Although the listing below holds pictures, reproduce only its lines from the one containing "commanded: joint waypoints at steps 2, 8" through the last, exactly and without them.

» DATA SHOWN
....

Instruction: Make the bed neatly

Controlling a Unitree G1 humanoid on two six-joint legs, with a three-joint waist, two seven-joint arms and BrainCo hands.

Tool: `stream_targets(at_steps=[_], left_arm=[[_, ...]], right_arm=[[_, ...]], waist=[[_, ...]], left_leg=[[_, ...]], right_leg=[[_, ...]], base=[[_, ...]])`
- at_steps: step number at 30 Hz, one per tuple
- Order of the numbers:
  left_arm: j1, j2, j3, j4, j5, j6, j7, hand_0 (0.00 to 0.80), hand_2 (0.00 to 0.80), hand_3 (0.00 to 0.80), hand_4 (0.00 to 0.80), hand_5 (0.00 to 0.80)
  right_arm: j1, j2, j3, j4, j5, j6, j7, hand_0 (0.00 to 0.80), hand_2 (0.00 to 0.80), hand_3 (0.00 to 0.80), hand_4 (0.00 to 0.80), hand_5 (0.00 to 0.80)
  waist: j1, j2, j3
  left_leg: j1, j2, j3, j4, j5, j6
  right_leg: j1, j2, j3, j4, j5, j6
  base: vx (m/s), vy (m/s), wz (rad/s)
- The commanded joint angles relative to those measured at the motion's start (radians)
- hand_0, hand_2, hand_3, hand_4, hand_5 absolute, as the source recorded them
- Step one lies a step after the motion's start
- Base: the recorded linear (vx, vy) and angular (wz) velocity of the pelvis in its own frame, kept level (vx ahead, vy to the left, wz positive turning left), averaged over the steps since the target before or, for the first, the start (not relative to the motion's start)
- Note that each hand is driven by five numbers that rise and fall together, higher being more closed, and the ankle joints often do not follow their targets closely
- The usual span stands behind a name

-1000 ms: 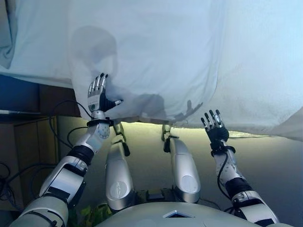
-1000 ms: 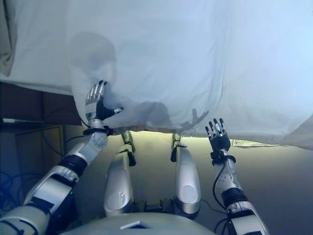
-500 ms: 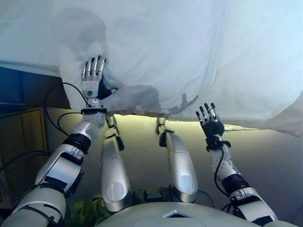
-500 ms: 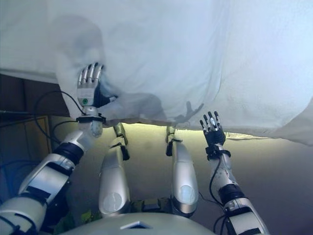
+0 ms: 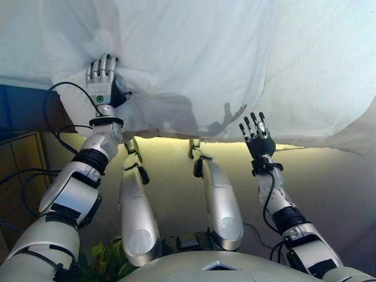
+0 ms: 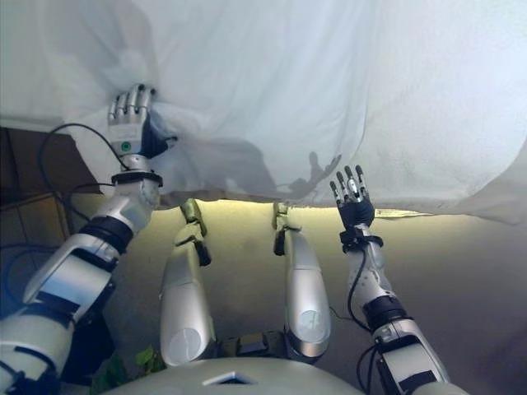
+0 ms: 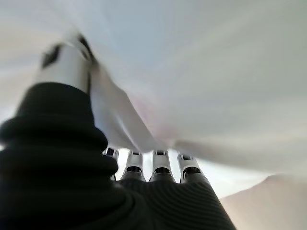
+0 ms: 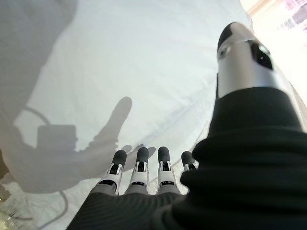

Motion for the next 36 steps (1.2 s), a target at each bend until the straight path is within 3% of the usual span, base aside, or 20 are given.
stream_targets(at_steps=[1,12,16,20,32,33,36], left_arm=[[-0.059,0.045,0.026,0.063,-0.060,-0.007,-0.023,0.800,0.800,0.800,0.800,0.800],[-0.039,0.032,0.039,0.054,-0.078,-0.025,-0.031,0.800,0.800,0.800,0.800,0.800],[-0.026,0.046,0.057,0.058,-0.090,-0.045,-0.030,0.762,0.762,0.762,0.762,0.762],[0.008,0.061,0.074,0.040,-0.107,-0.073,-0.042,0.800,0.800,0.800,0.800,0.800],[0.275,0.058,0.178,-0.004,-0.122,-0.156,-0.074,0.800,0.800,0.800,0.800,0.800],[0.311,0.058,0.193,-0.011,-0.121,-0.160,-0.075,0.800,0.800,0.800,0.800,0.800],[0.381,0.050,0.218,-0.022,-0.123,-0.168,-0.068,0.800,0.800,0.800,0.800,0.800]], right_arm=[[0.014,-0.051,-0.018,-0.122,0.013,-0.063,0.014,0.000,0.000,0.000,0.000,0.000],[0.023,-0.047,-0.013,-0.136,0.027,-0.057,0.033,0.000,0.000,0.000,0.000,0.000],[0.026,-0.048,-0.021,-0.127,0.031,-0.053,0.042,0.000,0.000,0.000,0.000,0.000],[0.045,-0.039,-0.034,-0.122,0.058,-0.046,0.062,0.000,0.000,0.000,0.000,0.000],[0.119,-0.013,-0.053,-0.079,0.036,-0.049,0.086,0.000,0.000,0.000,0.000,0.000],[0.127,-0.013,-0.058,-0.076,0.028,-0.047,0.084,0.000,0.000,0.000,0.000,0.000],[0.144,-0.011,-0.067,-0.065,0.015,-0.040,0.091,0.000,0.000,0.000,0.000,0.000]], waist=[[-0.014,-0.013,0.012],[-0.010,-0.016,0.017],[-0.005,-0.010,0.005],[0.011,-0.009,-0.013],[0.078,0.039,-0.143],[0.083,0.043,-0.160],[0.094,0.058,-0.193]], left_leg=[[-0.085,0.020,-0.046,0.118,-0.013,-0.016],[-0.090,0.023,-0.048,0.144,-0.029,-0.011],[-0.067,0.022,-0.040,0.129,-0.027,-0.010],[-0.023,0.013,-0.036,0.113,-0.033,-0.007],[0.217,-0.018,-0.038,-0.033,-0.034,-0.005],[0.235,-0.025,-0.032,-0.061,-0.008,0.005],[0.294,-0.030,-0.029,-0.115,-0.002,0.006]], right_leg=[[0.011,-0.088,-0.013,-0.049,0.091,0.115],[0.005,-0.087,-0.016,-0.024,0.078,0.110],[0.028,-0.095,-0.023,-0.033,0.075,0.111],[0.081,-0.105,-0.041,-0.044,0.069,0.115],[0.336,-0.121,-0.088,-0.163,0.053,0.124],[0.352,-0.128,-0.098,-0.185,0.074,0.118],[0.404,-0.128,-0.104,-0.222,0.074,0.124]], base=[[-0.038,0.032,-0.05],[-0.010,0.008,-0.06],[0.006,0.029,0.00],[0.037,-0.021,0.03],[0.099,0.004,0.08],[0.060,0.058,0.09],[0.099,0.064,0.13]])
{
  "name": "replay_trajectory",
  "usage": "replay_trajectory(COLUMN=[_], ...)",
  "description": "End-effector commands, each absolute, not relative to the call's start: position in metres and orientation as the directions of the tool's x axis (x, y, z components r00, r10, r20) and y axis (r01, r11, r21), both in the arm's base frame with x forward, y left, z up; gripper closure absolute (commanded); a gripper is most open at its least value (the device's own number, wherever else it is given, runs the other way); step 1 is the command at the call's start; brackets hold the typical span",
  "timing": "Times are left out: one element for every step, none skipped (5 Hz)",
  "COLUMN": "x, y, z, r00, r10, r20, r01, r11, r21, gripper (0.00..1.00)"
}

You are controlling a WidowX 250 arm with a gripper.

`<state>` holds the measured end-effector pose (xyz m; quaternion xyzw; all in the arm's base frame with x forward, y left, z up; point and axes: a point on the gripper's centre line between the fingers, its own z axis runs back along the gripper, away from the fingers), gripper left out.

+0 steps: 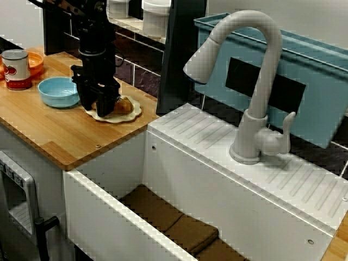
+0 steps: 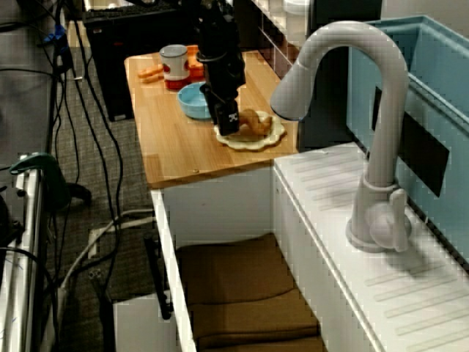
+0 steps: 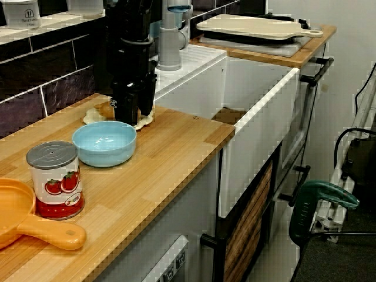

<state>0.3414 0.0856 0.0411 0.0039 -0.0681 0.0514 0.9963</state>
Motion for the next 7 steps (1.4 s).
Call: replay_trajectory(x=[0.333, 0.329, 0.324, 0.317, 0.308, 0.299, 0.291], y=[0.103, 0.106, 0.111, 0.115, 0.122, 0.131, 0.139], z=[0.086, 0.092, 0.098, 0.103, 0.107, 0.11, 0.111], r00=[0.971, 0.968, 0.966, 0.964, 0.962, 0.959, 0.958], r10=[0.107, 0.114, 0.116, 0.121, 0.129, 0.135, 0.143], r20=[0.216, 0.223, 0.231, 0.237, 0.242, 0.251, 0.247], r01=[-0.104, -0.109, -0.111, -0.115, -0.123, -0.132, -0.142], r11=[0.994, 0.993, 0.993, 0.993, 0.992, 0.991, 0.99], r21=[-0.024, -0.034, -0.035, -0.04, -0.04, -0.03, -0.024], gripper=[1.0, 1.0, 1.0, 1.0, 1.0, 1.0, 1.0])
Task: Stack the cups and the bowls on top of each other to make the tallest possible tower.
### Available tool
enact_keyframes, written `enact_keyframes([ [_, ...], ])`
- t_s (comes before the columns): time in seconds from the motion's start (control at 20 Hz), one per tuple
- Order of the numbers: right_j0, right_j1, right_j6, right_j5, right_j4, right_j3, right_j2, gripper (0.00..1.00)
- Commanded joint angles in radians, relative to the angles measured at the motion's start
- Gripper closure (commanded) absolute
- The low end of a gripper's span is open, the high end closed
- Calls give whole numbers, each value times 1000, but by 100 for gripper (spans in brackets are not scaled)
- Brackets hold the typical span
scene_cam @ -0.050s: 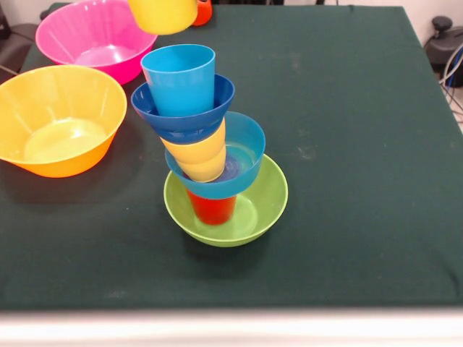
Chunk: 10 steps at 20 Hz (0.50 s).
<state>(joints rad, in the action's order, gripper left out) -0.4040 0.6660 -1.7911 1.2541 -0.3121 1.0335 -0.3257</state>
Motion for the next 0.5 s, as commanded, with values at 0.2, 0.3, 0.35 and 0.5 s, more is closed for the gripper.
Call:
enact_keyframes([
  [0.2, -2, -37, 318, 39, -71, 46, -81, 100],
  [0.3, 4, -43, 300, 36, -70, 38, -83, 100],
  [0.35, 7, -48, 294, 33, -70, 31, -84, 100],
  [0.5, 16, -55, 280, 42, -70, 14, -87, 100],
])
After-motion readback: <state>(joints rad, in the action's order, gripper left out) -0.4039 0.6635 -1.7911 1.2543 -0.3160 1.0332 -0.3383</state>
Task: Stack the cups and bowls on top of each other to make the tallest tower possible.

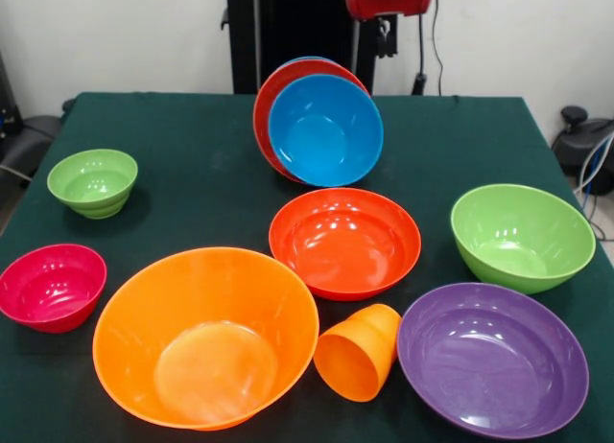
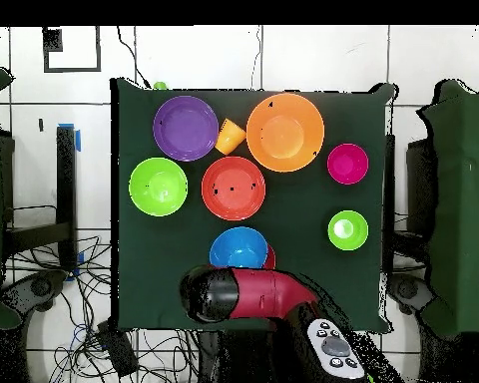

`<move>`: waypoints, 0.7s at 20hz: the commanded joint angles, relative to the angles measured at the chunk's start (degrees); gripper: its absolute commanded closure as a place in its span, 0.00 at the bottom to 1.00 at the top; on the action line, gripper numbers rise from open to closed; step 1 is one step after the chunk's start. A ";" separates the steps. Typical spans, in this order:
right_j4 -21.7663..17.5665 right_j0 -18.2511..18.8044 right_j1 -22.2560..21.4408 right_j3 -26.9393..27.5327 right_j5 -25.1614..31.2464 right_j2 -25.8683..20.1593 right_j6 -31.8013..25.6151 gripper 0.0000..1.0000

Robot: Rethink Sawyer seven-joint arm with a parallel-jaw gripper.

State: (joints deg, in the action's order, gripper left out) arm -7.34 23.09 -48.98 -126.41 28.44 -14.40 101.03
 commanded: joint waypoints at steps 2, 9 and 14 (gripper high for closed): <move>-0.83 -0.57 3.08 -1.43 -0.22 -2.16 3.97 1.00; -6.92 -1.16 -1.18 4.30 5.55 1.55 -0.06 1.00; -10.77 -0.15 -1.69 6.46 5.50 1.90 -2.01 1.00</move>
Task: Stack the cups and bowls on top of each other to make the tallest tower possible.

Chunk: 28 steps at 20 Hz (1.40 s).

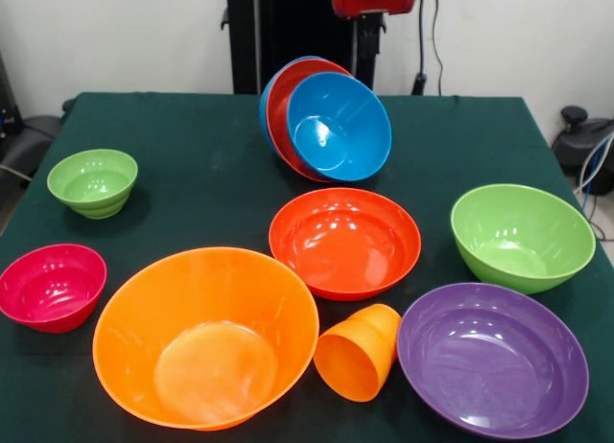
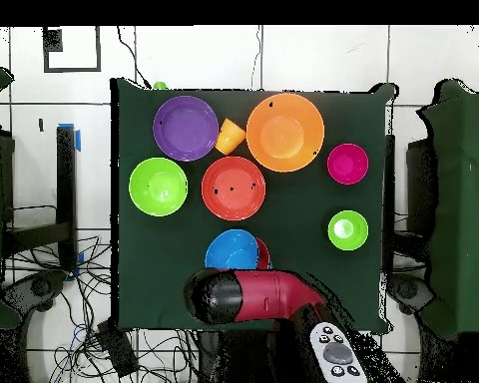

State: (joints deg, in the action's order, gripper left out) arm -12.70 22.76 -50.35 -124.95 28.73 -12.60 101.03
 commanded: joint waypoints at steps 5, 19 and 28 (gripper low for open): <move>-6.26 2.03 -0.14 5.03 4.53 -0.91 -2.56 1.00; -11.65 3.84 2.45 9.00 1.27 -2.23 -3.73 1.00; -11.49 6.55 4.27 15.03 5.23 -4.26 -5.59 1.00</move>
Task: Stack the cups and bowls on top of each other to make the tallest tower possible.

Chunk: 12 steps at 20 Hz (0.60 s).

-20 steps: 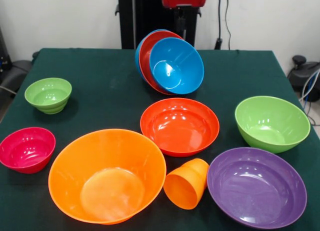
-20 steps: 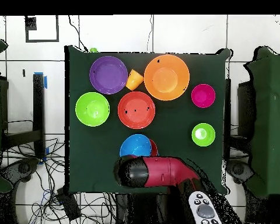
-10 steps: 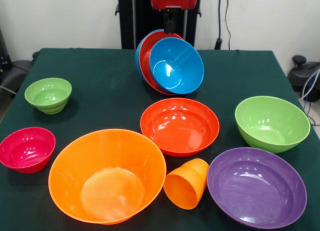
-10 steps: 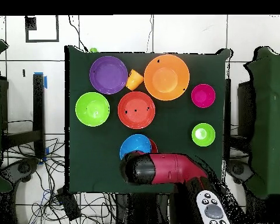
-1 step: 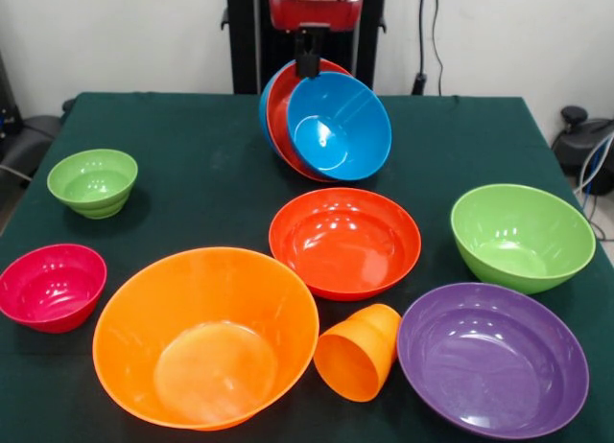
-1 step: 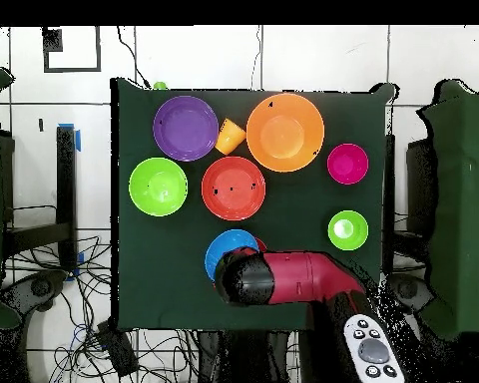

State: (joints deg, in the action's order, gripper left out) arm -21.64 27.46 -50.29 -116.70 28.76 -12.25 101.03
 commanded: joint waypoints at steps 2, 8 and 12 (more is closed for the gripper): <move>-2.41 2.43 4.29 7.53 6.23 -5.15 -6.40 1.00; -2.86 3.39 4.97 9.60 7.70 -6.38 -7.94 1.00; -2.68 4.23 5.56 11.54 9.07 -7.69 -9.17 1.00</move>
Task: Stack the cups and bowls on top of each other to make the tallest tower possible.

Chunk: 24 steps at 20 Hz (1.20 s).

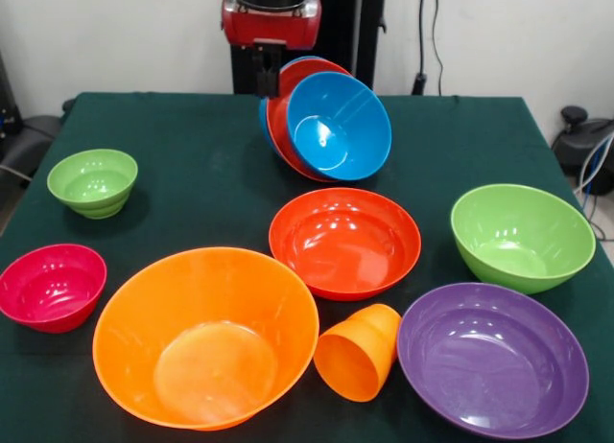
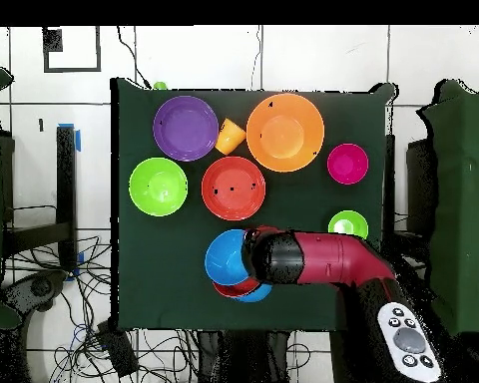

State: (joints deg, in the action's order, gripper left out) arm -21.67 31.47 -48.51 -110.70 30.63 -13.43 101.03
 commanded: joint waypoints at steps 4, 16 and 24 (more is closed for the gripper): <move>-3.78 1.65 4.96 7.96 8.47 -8.36 -11.93 1.00; -4.83 -2.42 10.48 16.39 10.61 -7.89 -7.20 1.00; -4.56 -2.32 12.10 15.72 9.65 -6.84 -6.28 1.00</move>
State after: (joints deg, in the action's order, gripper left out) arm -21.83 30.29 -39.64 -97.17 36.74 -17.61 101.03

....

» RESULT BELOW
 commanded: joint waypoints at steps 2, 8 and 12 (more is closed for the gripper): <move>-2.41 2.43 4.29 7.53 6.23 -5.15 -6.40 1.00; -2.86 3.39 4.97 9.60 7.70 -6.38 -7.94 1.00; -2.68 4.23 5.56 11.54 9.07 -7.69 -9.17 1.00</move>
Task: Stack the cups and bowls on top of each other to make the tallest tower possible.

Chunk: 24 steps at 20 Hz (1.20 s).


State: (joints deg, in the action's order, gripper left out) arm -21.67 31.47 -48.51 -110.70 30.63 -13.43 101.03
 commanded: joint waypoints at steps 4, 16 and 24 (more is closed for the gripper): <move>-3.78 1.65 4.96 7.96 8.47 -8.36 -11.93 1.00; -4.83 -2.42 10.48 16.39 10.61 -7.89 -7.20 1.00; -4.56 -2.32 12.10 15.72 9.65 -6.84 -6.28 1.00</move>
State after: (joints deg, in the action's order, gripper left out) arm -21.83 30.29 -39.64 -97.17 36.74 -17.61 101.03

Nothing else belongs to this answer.